The PS employer will send your brother to the Medical Officer (even without request of your brother). The MO will discuss what your brother wants discussed. If retirement is your brother's choice then perhaps this is his first port of call and the decision might be taken from his hands. When somebody retires due to health reasons your brother may be entitled to "added years" which should lead to a better pension payout. However, the Medical Officer must confirm that ill health is the cause of the retirement.

In these days of potential litigation Medical Officers and Public Service bodies appear to favour going through the early retirement route.

The foregoing is my own personal view and most likely indicates of what probably will occur. I should point out that PS bodies and Medical Officers will say that every case is prepared on merits/demerits.


----------



## Daddy Ireland (18 Aug 2018)

Thanks Leper for that very comprehensive reply.

From your experience would the HSE be one of the PS bodies that may offer lighter duties instead of original role ?


----------



## runningrecord (18 Aug 2018)

why do you say 55 is the optimum for such retiring?


----------



## Leper (18 Aug 2018)

Daddy Ireland said:


> Thanks Leper for that very comprehensive reply.
> 
> From your experience would the HSE be one of the PS bodies that may offer lighter duties instead of original role ?



Yes (but HSE is probably leading the way in fostering retirement on grounds of ill health). A point to ponder if the lighter duties are those of a more junior grade the rate of pay might be in in question. Every case is judged on its merits (well, that's one of HSE's most popular group of words along with "going forward" - "picking the low lying fruit" - "getting your ducks in a row



runningrecord said:


> why do you say 55 is the optimum for such retiring?



The maximum of added years is just under eight years. If he person in question is 55 and lets say he/she has 33 years service the "added" years would bring the service to 40+ years. No more than 40 years is reckonable for full service. Therefore, full pension probably will apply. For the record a person retiring on grounds of ill health aged 25 would get much less added years. Each case is judged on its merits.


----------



## Daddy Ireland (19 Aug 2018)

Thanks again Leper


----------



## Leper (22 Aug 2018)

Just a point:- When somebody wishes to apply for early retirement on grounds of ill health (a decision usually not taken lightly), it is the Medical Officer who will make the  decision after interviewing the patient. The MO will discuss matters with the patient too with the decision as there might be other issues (as well as health matters) causing the situation. The patient can inform the MO that "ill health" only is what is to appear on the medical report. The nature of the illness etc need not be shown.

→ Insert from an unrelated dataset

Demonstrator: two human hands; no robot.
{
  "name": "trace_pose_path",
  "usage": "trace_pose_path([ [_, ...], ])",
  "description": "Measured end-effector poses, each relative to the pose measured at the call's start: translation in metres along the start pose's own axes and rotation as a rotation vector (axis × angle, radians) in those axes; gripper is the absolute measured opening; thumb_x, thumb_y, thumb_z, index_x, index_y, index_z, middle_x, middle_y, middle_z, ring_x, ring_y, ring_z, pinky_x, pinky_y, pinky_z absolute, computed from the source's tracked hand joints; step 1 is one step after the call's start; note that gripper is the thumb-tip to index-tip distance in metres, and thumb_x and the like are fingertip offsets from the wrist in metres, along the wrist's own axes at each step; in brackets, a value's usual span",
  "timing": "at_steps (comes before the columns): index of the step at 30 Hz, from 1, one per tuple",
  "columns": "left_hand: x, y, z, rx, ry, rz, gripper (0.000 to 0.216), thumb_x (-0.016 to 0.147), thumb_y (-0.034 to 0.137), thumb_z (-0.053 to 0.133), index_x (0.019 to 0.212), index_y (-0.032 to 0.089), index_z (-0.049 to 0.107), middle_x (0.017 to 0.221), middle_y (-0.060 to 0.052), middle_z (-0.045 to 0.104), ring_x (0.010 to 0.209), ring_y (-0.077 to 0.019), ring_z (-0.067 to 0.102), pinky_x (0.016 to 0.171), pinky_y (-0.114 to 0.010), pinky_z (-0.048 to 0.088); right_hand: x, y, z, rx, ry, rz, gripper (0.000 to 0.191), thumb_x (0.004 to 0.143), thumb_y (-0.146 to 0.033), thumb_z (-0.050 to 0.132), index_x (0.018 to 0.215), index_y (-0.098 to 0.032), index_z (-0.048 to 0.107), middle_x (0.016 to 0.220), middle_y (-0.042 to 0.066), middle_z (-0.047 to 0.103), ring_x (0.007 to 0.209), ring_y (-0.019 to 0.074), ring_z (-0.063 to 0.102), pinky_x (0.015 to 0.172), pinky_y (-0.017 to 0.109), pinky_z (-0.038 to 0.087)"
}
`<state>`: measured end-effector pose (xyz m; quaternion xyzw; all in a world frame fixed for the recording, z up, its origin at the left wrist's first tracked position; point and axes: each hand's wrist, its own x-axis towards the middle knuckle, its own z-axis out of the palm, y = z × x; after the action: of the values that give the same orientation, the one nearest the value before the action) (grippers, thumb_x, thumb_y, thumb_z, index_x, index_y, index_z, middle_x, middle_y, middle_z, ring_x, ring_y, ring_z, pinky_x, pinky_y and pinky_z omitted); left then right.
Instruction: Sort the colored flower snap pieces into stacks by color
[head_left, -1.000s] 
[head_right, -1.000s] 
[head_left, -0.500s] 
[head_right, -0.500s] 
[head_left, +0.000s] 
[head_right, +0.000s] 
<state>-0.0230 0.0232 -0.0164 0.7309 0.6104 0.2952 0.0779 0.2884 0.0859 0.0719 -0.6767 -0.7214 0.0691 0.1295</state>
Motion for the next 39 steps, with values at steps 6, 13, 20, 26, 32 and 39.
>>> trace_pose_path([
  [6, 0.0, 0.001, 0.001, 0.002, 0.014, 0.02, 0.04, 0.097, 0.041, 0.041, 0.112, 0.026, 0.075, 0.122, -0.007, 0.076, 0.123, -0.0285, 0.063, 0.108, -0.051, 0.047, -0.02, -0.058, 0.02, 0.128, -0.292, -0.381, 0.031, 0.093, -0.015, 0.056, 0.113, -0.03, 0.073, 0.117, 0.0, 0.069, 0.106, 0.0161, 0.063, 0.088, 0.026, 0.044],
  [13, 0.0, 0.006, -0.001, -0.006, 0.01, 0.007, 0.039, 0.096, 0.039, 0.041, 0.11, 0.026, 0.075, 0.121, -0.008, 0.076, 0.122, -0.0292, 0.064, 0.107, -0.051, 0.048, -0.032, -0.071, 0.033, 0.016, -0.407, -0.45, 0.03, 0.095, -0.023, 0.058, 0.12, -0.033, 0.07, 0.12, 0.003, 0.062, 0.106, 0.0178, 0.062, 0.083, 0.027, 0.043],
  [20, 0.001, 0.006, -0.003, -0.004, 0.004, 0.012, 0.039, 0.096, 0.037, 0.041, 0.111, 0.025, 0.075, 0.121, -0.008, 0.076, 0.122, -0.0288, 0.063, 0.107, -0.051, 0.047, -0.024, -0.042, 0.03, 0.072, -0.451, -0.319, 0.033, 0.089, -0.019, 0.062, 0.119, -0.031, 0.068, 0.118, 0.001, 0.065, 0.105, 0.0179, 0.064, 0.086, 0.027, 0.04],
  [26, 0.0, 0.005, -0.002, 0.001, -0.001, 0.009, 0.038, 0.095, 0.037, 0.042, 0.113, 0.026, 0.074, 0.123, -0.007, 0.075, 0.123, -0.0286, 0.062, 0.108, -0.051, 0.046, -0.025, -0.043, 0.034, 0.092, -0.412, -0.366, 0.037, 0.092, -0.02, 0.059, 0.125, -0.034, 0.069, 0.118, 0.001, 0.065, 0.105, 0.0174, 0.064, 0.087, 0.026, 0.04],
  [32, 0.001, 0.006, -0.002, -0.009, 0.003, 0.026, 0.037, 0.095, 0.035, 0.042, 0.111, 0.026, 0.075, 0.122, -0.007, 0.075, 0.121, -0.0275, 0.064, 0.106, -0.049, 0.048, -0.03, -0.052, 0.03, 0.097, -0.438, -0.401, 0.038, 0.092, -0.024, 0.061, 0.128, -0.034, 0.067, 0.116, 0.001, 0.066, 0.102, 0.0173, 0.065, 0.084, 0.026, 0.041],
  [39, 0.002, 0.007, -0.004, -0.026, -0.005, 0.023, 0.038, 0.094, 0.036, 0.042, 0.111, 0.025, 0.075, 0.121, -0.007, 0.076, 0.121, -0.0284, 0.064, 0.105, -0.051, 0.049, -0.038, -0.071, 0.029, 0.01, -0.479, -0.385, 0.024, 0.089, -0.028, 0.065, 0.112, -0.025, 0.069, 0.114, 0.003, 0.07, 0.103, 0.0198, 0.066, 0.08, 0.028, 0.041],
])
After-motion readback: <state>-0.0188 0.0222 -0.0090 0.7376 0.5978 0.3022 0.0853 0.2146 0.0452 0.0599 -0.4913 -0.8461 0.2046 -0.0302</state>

Just another point:- After the choice to retire is made, the patient can be gung-ho and want to jump ship as soon as possible. It can take several weeks to see the Medical Officer, so don't assume everything will happen within days. Then there is the process of lump sum and pension to be calculated. Again, this won't happen in a day. 

Just another point:- If you don't wish to retire after illness and the employer is sending you directly to the MO, you would do well to have your case prepared in advance even to asking the MO to review the situations some more months into the future. It is very easy to talk yourself into early retirement that you might not want.


----------



## Daddy Ireland (22 Aug 2018)

Thanks Leper.  Your an early riser.


----------



## Gerryq (29 Jul 2020)

Leper said:


> Just a point:- When somebody wishes to apply for early retirement on grounds of ill health (a decision usually not taken lightly), it is the Medical Officer who will make the  decision after interviewing the patient. The MO will discuss matters with the patient too with the decision as there might be other issues (as well as health matters) causing the situation. The patient can inform the MO that "ill health" only is what is to appear on the medical report. The nature of the illness etc need not be shown.
> 
> Just another point:- After the choice to retire is made, the patient can be gung-ho and want to jump ship as soon as possible. It can take several weeks to see the Medical Officer, so don't assume everything will happen within days. Then there is the process of lump sum and pension to be calculated. Again, this won't happen in a day.
> 
> Just another point:- If you don't wish to retire after illness and the employer is sending you directly to the MO, you would do well to have your case prepared in advance even to asking the MO to review the situations some more months into the future. It is very easy to talk yourself into early retirement that you might not want.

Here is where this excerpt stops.